WORK REQUEST: Restate word for word every line from the top of the data below down through the line that holds "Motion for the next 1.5".

SOURCE DATA:

↓

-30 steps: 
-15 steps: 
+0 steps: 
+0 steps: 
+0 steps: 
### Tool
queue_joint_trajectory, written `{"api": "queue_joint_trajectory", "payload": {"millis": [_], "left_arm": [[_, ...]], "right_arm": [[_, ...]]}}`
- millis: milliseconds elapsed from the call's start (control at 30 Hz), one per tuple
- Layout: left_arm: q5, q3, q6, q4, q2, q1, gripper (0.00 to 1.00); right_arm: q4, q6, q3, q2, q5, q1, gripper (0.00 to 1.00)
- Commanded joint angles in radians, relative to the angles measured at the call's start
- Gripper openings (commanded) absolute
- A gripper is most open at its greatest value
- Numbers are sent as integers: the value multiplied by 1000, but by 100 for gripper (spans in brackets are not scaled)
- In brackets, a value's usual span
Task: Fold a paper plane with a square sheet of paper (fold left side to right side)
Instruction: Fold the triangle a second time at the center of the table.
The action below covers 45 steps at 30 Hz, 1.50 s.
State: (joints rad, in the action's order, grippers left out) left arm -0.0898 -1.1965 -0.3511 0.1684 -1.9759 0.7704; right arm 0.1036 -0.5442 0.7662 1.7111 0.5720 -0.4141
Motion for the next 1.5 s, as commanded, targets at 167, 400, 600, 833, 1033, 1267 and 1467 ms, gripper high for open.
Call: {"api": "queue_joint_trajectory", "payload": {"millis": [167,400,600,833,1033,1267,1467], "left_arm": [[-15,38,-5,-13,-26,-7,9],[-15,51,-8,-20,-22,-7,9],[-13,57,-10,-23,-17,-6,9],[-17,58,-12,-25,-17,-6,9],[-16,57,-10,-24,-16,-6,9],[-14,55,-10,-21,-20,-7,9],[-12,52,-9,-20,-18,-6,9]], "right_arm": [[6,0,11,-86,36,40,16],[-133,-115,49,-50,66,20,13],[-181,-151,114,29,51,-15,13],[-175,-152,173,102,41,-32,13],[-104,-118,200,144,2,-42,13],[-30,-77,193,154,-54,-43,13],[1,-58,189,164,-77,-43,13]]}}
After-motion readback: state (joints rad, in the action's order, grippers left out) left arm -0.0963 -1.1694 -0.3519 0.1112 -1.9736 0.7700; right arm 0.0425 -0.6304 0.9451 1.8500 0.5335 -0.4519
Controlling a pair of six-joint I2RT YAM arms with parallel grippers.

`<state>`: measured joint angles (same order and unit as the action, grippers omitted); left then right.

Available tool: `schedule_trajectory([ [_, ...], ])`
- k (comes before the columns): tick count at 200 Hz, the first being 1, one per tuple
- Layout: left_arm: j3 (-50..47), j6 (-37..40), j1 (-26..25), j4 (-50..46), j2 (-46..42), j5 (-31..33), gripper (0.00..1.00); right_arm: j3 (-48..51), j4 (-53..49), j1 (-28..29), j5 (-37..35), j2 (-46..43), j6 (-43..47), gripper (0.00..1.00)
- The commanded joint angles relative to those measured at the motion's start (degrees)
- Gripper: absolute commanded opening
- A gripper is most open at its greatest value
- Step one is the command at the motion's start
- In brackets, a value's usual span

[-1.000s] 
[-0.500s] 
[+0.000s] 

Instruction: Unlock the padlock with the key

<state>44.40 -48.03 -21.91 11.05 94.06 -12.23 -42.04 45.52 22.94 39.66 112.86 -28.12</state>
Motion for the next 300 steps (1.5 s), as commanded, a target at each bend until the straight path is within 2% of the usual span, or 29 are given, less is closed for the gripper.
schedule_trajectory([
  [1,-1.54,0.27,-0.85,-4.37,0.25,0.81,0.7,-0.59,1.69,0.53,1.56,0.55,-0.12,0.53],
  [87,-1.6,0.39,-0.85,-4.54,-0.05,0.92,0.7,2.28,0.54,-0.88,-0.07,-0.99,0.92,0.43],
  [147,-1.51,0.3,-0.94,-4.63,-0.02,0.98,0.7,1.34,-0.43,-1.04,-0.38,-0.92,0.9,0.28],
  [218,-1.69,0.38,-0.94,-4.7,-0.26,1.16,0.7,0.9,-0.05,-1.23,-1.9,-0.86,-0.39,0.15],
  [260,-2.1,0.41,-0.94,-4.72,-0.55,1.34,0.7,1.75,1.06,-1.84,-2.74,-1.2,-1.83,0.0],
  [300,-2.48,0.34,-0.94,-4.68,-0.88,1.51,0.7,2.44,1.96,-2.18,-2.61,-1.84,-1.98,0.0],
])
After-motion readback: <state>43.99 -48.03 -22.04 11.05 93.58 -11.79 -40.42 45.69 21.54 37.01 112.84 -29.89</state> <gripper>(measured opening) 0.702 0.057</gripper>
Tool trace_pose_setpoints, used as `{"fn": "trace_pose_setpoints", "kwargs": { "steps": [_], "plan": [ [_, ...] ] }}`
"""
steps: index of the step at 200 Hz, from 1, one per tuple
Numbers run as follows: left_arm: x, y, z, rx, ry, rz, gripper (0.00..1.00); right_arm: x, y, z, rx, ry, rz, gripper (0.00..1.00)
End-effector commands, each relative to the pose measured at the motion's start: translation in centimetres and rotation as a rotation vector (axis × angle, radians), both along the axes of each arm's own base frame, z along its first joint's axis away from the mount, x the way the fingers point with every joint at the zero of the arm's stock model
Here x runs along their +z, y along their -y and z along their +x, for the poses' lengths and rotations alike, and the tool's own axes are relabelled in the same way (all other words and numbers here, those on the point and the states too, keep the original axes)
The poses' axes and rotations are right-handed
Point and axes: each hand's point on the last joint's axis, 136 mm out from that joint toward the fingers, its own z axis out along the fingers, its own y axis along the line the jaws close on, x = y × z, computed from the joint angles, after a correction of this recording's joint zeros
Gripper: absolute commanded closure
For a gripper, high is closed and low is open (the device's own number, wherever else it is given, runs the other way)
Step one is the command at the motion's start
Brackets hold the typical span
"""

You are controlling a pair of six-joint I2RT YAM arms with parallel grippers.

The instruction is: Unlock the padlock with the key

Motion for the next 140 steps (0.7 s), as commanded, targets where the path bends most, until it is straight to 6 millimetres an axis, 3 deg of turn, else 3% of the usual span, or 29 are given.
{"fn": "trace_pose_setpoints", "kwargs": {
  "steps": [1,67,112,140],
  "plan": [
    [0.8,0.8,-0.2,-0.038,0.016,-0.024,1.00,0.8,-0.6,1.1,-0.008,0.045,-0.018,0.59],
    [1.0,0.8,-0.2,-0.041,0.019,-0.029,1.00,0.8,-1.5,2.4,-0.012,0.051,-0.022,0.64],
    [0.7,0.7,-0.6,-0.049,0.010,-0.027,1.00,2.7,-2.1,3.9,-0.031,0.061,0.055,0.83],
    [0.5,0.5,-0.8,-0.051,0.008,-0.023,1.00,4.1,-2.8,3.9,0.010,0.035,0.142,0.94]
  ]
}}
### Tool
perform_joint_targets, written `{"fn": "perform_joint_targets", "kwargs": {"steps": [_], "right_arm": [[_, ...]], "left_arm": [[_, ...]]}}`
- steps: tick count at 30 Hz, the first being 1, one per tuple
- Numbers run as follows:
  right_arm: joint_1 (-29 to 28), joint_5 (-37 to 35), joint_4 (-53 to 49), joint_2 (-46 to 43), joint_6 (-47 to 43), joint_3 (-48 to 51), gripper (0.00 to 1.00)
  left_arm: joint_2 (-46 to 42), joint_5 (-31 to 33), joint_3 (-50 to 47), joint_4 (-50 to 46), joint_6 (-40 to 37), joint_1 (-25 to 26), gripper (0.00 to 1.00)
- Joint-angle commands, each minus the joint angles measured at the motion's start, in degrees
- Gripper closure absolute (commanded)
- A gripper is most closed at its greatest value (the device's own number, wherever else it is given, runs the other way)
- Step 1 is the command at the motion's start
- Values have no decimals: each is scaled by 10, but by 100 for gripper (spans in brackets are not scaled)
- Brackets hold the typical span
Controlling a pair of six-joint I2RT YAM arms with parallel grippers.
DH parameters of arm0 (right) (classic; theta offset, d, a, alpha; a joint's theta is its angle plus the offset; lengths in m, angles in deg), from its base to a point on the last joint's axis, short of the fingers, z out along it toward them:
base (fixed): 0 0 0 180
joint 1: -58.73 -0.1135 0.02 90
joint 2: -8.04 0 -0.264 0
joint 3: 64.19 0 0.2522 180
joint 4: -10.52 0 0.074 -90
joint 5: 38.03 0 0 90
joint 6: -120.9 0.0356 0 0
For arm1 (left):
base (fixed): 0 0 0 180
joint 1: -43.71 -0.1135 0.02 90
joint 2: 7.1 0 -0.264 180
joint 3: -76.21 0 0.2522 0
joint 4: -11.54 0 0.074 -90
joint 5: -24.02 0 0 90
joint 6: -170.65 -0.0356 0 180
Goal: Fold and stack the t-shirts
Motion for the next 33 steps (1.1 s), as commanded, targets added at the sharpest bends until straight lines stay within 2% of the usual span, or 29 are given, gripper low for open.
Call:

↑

RESULT FOR THIS EXERCISE:
-30 steps: 
-15 steps: 
+0 steps: 
+0 steps: 
+0 steps: 
### Tool
queue_joint_trajectory, written `{"api": "queue_joint_trajectory", "payload": {"millis": [_], "left_arm": [[_, ...]], "right_arm": [[_, ...]]}}`
- millis: milliseconds elapsed from the call's start (control at 30 Hz), one per tuple
- Layout: left_arm: q5, q3, q6, q4, q2, q1, gripper (0.00 to 1.00); right_arm: q4, q6, q3, q2, q5, q1, gripper (0.00 to 1.00)
- Commanded joint angles in radians, relative to the angles measured at the call's start
- Gripper openings (commanded) absolute
- A gripper is most open at its greatest value
- Numbers are sent as integers: the value multiplied by 1000, but by 100 for gripper (spans in brackets are not scaled)
- In brackets, a value's usual span
Task: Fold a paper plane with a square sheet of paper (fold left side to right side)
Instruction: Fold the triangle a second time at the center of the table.
The action below covers 45 steps at 30 Hz, 1.50 s.
State: (joints rad, in the action's order, grippers left out) left arm -0.0898 -1.1965 -0.3511 0.1684 -1.9759 0.7704; right arm 0.1036 -0.5442 0.7662 1.7111 0.5720 -0.4141
Motion for the next 1.5 s, as commanded, targets at 167, 400, 600, 833, 1033, 1267 and 1467 ms, gripper high for open.

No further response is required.